Segundo o Financial Times, salvo a ocorrência de um problema de saúde inesperado, Lula chega à disputa de outubro em posição privilegiada, mesmo prestes a completar 80 anos durante o período eleitoral. A análise considera fatores internos e externos que, na visão do jornal, fortalecem a imagem do presidente brasileiro tanto no cenário doméstico quanto internacional.
Entre os pontos destacados está a tensão diplomática registrada ao longo de 2025 entre Lula e o então presidente dos Estados Unidos, Donald Trump. Para o jornal, o embate acabou funcionando como um “cabo eleitoral” favorável ao petista, que teria se beneficiado politicamente por resistir às investidas do líder norte-americano. O Financial Times avalia que essa postura reforçou a imagem de Lula como um líder experiente e capaz de se posicionar com firmeza no cenário global.

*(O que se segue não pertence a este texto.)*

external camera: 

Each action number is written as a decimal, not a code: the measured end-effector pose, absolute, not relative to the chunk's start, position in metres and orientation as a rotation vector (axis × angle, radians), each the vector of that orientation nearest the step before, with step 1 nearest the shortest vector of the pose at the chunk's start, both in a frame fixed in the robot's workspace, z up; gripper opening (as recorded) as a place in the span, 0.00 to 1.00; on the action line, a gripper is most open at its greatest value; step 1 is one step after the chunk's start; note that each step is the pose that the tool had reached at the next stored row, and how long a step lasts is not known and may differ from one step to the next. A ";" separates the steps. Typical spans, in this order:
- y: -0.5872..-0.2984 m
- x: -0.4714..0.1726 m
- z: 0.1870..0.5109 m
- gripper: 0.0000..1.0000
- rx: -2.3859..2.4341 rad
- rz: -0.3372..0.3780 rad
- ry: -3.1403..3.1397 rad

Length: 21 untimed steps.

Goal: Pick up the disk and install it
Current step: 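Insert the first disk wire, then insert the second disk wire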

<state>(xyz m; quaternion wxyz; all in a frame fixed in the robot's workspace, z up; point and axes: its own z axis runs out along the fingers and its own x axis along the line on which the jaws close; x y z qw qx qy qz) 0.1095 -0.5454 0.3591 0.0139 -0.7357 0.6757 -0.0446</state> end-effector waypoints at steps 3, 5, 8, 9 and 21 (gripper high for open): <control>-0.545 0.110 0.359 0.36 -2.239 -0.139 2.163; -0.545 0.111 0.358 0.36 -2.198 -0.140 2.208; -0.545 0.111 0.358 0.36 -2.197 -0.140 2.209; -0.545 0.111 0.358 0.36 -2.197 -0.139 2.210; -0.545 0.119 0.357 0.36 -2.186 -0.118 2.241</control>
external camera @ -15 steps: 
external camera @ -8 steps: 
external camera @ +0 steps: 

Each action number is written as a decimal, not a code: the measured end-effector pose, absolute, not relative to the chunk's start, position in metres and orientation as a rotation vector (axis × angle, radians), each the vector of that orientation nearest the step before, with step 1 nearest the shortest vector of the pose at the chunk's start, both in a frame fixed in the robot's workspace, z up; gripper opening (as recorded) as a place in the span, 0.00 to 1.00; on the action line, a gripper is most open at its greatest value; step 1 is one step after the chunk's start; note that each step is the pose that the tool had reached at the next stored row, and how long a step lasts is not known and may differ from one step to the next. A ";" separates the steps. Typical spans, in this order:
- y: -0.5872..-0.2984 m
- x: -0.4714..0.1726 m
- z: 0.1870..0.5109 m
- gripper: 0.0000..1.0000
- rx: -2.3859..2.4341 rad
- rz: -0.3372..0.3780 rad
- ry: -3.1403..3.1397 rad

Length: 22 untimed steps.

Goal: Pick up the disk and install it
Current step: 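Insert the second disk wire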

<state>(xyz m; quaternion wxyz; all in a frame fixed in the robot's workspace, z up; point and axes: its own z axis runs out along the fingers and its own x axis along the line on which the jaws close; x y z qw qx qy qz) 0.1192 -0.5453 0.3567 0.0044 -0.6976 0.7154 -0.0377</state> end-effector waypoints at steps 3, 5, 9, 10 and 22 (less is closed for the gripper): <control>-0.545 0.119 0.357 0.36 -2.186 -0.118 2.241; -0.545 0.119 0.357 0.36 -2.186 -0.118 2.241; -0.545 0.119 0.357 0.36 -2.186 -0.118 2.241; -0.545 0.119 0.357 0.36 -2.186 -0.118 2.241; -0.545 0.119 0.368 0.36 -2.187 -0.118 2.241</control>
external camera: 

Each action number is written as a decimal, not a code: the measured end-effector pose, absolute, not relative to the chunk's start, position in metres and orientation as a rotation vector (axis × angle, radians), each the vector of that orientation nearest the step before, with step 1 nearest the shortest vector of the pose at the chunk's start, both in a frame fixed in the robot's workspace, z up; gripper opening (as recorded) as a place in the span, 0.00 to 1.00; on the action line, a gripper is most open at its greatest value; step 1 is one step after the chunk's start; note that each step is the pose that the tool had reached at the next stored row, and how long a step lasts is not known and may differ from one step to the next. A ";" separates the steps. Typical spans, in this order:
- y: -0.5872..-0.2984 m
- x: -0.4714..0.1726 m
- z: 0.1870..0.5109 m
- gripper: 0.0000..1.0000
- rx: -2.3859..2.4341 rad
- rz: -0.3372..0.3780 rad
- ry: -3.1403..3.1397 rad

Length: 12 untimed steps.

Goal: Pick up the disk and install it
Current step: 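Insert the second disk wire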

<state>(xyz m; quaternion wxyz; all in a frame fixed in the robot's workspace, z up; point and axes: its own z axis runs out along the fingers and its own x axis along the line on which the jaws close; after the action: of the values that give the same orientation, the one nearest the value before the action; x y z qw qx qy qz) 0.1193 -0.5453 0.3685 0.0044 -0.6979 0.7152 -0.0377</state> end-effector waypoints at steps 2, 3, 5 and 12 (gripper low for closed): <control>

A publicação também cita o desempenho da economia brasileira como um dos pilares da vantagem eleitoral atribuída ao presidente. Dados recentes mostram queda consistente do desemprego, que atingiu 5,2% no trimestre encerrado em novembro de 2025, a menor taxa desde 2012. No acumulado do ano, foram criados cerca de 1,9 milhão de empregos formais, apesar de uma desaceleração registrada no mês de novembro, influenciada, segundo o governo, pela taxa básica de juros em patamar elevado.
A leitura do Financial Times converge com levantamentos de intenção de voto divulgados no Brasil. Pesquisa da Genial/Quaest indicou que Lula venceria, em simulações de dois turnos, nomes como o senador Flávio Bolsonaro (PL-RJ) e os governadores Ratinho Junior (PSD-PR) e Tarcísio de Freitas (Republicanos-SP).
A avaliação do jornal britânico contrasta com a posição recente da revista The Economist, que publicou editorial defendendo que Lula não deveria concorrer à reeleição em 2026, citando a idade do presidente como um risco para o país. A posição gerou reação de aliados do governo, incluindo a ministra Gleisi Hoffmann, que criticou a análise e afirmou que o debate não se resume à questão etária, mas a projetos políticos e econômicos distintos para o Brasil.
Caso confirme o favoritismo e vença a disputa, Lula entrará para a história ao assumir um quarto mandato não consecutivo como presidente da República, após as eleições de 2002, 2006 e 2022, consolidando uma trajetória política sem precedentes no país.